Our Recommendation: Square
Square, a company created by Twitter co-founder Jack Dorsey, helped start the mobile payment phenomenon. When it first hit the market, Square was primarily a dongle solution. The dongle (called a “Square”) plugs into the headphone jack of a smartphone or tablet and through an app lets merchants accept credit cards on their devices.
The dongle concept is simple and very powerful. It boils down to giving the masses the ability to make and receive digital payments from anywhere. That could be the local farmers market or an out-of-the-way bike shop on your favorite path. All that the merchant needs is a smartphone and some type of data connection. Square (and its many dongle competitors) is ushering in a new era of transactions that makes cash (which is still how about 85% of all transactions are made) irrelevant.
While Square started as a dongle, it has evolved a much richer feature set to lead the way in mobile payments. The Square Register turns an iPad into a point-of-sale system, while the Square Card Case integrates loyalty cards that can be used for payments through the register. Consumers can even make payments through their smartphones at a merchant that has a Square Register just by coming in and saying their name. Square and the merchant have the consumer’s financial information on file, and making a payment is as simple as saying “charge it to my account.” Think of it like having an open tab at your neighborhood pub.
For consumers, Square is a free app on iOS and Android. For merchants (or anybody who wants to accept credit cards with their smartphone), the dongle and app are free with an industry-competitive 2.75% fee per transaction.
Embarrassment of Riches: Other Recommendations
While Square may be a leader, an incredibly diverse set of companies has entered the field of mobile payments.
Google Wallet is a potentially disruptive option. Essentially, Google Wallet is an NFC-enabled digital app that stores financial information, loyalty cards and deals. But since its release in 2011, many mobile carriers have blocked the app from running on their networks as they work out NFC solutions of their own. And Google Wallet is available only on select Android devices.
With some justification, PayPal loves to think of itself as a leader in mobile payments. Storing information on the buyers smartphone, PayPal can be used to purchase both physical and digital goods. It also offers NFC money transfers between people just by bumping smartphones. While PayPal may be one of the largest digital payments providers, it still lacks widespread presence in retail stores.
Other dongle providers that compete with Square include Intuit’s GoPayment, Verifone, Erply and others. An interesting startup in San Francisco called Mobeam uses light to beam payment information into a barcode scanner. One of the fastest growing startups in the mobile payments ecosystem is LevelUp from Boston-based SCVNGR. It is working toward the concept of “interchange zero” where it does not cost merchants anything to transmit payments. Dwolla, out of Des Moines, Iowa, offers an interesting ecosystem for local mobile payments.
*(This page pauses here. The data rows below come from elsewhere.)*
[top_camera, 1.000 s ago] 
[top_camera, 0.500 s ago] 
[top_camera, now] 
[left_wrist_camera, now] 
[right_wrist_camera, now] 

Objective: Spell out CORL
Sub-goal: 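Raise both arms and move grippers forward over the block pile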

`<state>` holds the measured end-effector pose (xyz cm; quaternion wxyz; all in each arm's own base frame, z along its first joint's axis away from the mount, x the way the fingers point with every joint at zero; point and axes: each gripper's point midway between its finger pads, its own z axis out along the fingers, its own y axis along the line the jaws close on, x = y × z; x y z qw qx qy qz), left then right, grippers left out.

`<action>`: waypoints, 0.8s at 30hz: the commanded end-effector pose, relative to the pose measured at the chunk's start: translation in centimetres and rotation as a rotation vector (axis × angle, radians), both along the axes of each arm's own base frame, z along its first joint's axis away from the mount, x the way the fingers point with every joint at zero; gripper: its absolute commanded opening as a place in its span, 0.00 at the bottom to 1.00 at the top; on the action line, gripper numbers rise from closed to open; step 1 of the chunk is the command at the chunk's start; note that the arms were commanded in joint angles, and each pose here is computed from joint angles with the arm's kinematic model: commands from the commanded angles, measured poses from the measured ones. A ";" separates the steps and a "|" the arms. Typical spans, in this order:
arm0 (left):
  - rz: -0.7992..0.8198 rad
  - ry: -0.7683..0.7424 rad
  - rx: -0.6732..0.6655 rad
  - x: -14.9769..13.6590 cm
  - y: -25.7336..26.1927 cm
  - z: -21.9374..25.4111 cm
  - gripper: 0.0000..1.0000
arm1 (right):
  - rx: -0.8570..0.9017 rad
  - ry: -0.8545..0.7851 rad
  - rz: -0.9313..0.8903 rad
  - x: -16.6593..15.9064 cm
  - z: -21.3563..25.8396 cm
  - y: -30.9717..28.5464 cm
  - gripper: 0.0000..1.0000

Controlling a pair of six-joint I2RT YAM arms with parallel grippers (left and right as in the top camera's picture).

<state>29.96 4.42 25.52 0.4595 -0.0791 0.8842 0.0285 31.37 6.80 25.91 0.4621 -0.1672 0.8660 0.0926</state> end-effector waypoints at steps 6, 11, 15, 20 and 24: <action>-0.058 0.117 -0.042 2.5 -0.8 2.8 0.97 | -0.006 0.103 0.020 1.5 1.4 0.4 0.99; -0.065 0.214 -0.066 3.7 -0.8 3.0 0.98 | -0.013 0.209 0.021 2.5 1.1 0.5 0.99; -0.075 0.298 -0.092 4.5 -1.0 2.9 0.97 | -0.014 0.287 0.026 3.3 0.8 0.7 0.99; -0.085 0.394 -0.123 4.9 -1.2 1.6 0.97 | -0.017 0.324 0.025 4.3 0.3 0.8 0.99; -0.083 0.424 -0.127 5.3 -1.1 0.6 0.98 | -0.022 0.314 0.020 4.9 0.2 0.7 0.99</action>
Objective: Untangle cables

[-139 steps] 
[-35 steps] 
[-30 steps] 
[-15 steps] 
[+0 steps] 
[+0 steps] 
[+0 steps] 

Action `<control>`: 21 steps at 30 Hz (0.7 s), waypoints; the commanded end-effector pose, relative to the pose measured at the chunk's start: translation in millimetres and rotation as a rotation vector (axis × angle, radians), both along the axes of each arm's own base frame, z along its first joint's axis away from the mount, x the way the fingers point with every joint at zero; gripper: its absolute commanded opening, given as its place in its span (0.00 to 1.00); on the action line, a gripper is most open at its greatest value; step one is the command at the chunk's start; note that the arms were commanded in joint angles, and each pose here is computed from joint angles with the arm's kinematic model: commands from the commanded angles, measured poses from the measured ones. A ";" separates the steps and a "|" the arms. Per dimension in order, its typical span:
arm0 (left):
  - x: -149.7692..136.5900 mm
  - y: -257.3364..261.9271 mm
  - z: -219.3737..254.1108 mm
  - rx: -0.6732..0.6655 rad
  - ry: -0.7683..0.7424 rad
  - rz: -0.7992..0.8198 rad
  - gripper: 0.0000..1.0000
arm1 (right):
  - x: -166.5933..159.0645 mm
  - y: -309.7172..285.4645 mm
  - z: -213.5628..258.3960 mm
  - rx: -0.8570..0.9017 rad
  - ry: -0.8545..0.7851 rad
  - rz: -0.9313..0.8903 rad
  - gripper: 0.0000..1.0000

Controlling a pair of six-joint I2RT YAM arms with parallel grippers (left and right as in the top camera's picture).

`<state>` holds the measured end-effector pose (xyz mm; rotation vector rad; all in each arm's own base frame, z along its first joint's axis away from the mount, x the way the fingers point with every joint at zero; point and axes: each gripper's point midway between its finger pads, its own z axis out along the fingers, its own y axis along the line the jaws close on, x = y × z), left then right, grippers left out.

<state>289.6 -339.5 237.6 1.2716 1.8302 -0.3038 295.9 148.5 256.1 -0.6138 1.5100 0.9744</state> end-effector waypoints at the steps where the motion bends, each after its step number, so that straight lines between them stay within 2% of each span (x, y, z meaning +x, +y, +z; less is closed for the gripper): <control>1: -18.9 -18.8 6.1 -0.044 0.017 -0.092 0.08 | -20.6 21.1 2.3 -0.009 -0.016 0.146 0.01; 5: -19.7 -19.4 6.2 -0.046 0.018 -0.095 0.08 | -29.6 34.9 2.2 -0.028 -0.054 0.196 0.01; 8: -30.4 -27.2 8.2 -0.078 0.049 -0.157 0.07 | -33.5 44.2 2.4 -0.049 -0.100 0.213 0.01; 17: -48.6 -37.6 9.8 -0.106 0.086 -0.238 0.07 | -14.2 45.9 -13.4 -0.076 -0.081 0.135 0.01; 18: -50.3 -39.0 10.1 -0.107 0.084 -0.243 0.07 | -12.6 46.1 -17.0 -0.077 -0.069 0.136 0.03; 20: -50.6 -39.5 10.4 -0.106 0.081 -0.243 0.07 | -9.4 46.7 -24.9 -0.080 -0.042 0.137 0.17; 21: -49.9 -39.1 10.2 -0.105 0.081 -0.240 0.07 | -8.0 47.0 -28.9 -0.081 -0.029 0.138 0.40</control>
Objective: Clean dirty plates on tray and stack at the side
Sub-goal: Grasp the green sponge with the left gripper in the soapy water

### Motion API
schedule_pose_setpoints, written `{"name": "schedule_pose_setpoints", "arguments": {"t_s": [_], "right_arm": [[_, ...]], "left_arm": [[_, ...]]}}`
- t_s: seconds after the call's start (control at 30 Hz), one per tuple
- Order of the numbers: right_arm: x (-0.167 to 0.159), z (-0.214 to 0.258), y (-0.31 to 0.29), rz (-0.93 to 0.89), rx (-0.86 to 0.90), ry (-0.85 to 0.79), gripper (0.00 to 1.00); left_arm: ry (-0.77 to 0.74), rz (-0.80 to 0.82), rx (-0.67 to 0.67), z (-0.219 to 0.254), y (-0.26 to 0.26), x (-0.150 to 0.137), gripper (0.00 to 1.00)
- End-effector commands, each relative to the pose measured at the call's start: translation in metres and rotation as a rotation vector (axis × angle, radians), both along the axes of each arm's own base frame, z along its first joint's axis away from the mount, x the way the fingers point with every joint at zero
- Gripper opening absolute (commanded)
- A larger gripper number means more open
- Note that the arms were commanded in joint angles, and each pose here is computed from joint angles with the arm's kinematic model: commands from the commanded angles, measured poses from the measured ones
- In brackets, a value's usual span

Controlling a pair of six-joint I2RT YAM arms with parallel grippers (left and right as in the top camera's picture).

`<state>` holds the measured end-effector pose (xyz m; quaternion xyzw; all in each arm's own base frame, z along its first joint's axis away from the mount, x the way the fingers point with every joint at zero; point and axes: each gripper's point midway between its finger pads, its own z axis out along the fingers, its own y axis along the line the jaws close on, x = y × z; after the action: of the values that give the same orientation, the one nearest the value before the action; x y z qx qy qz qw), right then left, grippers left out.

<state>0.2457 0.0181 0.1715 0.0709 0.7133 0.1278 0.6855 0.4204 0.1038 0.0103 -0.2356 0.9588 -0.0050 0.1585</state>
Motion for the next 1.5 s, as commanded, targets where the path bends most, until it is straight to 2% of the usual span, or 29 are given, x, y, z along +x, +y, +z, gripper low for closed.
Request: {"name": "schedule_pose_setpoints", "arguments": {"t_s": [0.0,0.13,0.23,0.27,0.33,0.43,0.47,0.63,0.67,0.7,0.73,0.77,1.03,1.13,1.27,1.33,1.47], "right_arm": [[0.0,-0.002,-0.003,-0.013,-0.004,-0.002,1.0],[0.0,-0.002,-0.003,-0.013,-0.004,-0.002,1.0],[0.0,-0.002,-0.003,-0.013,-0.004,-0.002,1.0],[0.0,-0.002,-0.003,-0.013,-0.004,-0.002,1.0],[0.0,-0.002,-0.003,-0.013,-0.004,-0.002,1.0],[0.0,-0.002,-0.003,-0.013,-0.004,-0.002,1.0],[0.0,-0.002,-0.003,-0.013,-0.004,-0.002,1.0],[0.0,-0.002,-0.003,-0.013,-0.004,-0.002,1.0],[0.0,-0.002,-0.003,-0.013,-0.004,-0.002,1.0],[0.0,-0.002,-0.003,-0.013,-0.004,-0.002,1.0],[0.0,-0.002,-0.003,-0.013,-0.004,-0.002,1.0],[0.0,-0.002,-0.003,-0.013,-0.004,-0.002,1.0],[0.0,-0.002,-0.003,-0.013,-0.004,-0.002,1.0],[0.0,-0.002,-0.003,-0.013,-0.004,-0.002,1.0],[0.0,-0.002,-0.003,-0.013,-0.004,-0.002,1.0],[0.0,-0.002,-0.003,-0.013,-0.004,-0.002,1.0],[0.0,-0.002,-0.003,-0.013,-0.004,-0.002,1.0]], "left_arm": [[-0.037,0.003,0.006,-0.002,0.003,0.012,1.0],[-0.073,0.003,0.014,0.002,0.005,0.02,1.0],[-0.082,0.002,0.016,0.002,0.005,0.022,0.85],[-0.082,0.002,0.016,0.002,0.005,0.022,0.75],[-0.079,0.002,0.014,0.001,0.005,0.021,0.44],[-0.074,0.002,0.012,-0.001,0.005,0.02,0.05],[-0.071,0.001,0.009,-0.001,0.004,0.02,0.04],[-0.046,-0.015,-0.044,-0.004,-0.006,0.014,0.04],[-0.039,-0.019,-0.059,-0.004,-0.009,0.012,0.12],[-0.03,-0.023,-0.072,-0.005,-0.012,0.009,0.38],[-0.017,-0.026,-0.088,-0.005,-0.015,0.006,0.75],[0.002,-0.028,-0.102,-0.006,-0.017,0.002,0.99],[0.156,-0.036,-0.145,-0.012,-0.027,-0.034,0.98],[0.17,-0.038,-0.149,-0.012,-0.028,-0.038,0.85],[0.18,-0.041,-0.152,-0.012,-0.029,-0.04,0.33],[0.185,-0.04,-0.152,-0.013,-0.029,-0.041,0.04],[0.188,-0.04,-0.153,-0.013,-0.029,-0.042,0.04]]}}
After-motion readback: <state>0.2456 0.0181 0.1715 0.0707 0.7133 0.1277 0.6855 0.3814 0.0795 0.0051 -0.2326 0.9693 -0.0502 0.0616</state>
Jumio and Card.io allow merchants to use a smartphone camera to scan credit cards for payments.
Meanwhile, some of the biggest companies in the world are working on mobile payment solutions. A partnership between T-Mobile, AT&T and Verizon is working on an NFC solution called Isis. Amazon offers its “1-Click” purchasing through mobile phones for both physical and digital goods. The major transaction companies including MasterCard, American Express and Visa are all working toward some type of digital wallet.
Even with all the competition, though, Square’s unique combination of features, ease of access and competitive pricing make it today’s leader. But the mobile payments space is still evolving rapidly and who will ultimately rule the future of currency remains very much up in the air.